ABOUT THIS EXERCISE:
Could you write out the lines below exactly, beginning with the first and finishing with the one that contains "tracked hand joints"?
__________________________________________________
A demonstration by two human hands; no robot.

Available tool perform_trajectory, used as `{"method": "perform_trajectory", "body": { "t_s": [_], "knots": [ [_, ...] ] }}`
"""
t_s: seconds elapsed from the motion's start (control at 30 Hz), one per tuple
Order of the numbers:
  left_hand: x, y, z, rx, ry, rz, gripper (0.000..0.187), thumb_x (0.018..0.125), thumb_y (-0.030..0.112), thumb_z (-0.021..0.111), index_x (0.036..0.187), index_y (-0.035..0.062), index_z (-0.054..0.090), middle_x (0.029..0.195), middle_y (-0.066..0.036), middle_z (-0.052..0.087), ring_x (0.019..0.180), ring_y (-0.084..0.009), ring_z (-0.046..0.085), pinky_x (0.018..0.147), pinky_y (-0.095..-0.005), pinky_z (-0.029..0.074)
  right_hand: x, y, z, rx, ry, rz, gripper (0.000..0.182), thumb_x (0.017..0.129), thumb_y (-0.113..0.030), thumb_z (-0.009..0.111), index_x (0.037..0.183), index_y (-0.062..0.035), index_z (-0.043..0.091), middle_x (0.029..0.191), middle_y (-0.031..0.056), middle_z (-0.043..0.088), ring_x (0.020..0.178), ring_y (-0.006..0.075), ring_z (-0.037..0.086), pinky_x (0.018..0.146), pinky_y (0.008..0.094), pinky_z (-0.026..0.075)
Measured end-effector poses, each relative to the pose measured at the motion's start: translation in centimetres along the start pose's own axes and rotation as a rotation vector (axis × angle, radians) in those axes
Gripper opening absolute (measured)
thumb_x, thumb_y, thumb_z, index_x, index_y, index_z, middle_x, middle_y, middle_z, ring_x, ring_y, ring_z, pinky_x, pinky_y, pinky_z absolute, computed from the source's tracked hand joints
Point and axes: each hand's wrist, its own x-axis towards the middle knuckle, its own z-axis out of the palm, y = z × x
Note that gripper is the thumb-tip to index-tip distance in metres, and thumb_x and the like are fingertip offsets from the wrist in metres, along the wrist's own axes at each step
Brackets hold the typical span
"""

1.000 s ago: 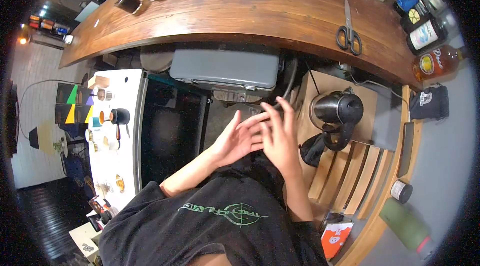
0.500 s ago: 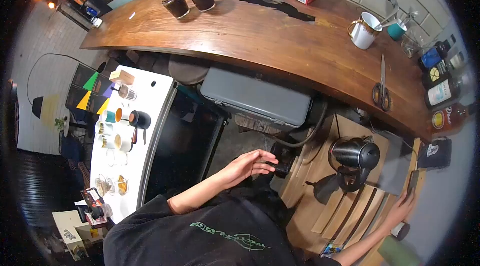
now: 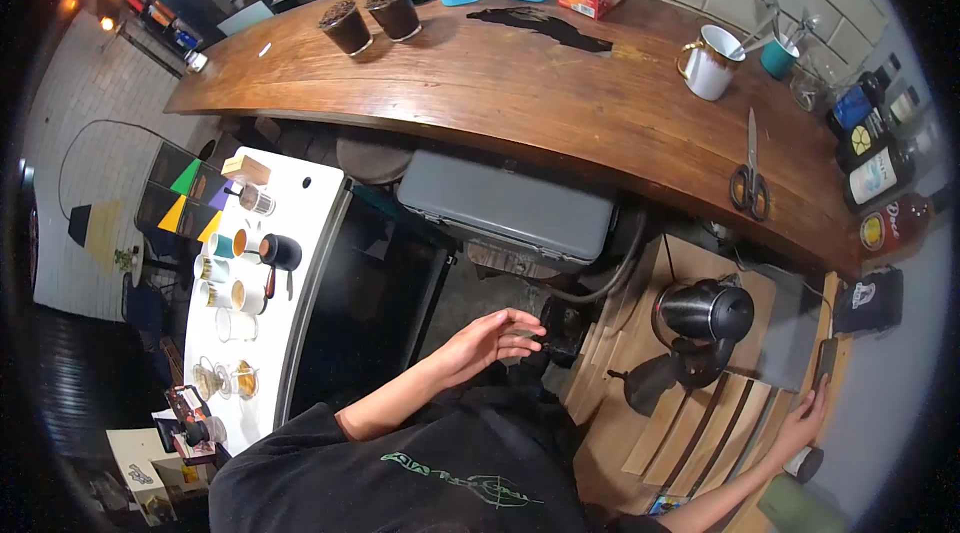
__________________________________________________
RESULT OF THE EXERCISE:
A demonstration by two human hands; no robot.

Available tool perform_trajectory, used as `{"method": "perform_trajectory", "body": { "t_s": [_], "knots": [ [_, ...] ] }}`
"""
t_s: seconds elapsed from the motion's start (control at 30 Hz), one per tuple
Order of the numbers:
  left_hand: x, y, z, rx, ry, rz, gripper (0.000..0.187), thumb_x (0.018..0.125), thumb_y (-0.030..0.112), thumb_z (-0.021..0.111), index_x (0.036..0.187), index_y (-0.035..0.062), index_z (-0.054..0.090), middle_x (0.029..0.195), middle_y (-0.066..0.036), middle_z (-0.052..0.087), ring_x (0.019..0.180), ring_y (-0.084..0.009), ring_z (-0.046..0.085), pinky_x (0.018..0.147), pinky_y (-0.095..-0.005), pinky_z (-0.029..0.074)
  right_hand: x, y, z, rx, ry, rz, gripper (0.000..0.182), thumb_x (0.017..0.129), thumb_y (-0.113..0.030), thumb_z (-0.009..0.111), index_x (0.037..0.183), index_y (-0.062..0.035), index_z (-0.043..0.091), middle_x (0.029..0.191), middle_y (-0.031..0.056), middle_z (-0.043..0.088), ring_x (0.020..0.178), ring_y (-0.006..0.075), ring_z (-0.037..0.086), pinky_x (0.018..0.146), pinky_y (0.008..0.094), pinky_z (-0.026..0.075)
Measured end-effector poses, each relative to the pose measured at the motion's start: translation in centimetres along the start pose's own axes and rotation as a rotation vector (axis × angle, radians) in those axes
Gripper opening absolute (measured)
thumb_x, thumb_y, thumb_z, index_x, index_y, index_z, middle_x, middle_y, middle_z, ring_x, ring_y, ring_z, pinky_x, pinky_y, pinky_z absolute, computed from the source's tracked hand joints

With this output, the exercise is done.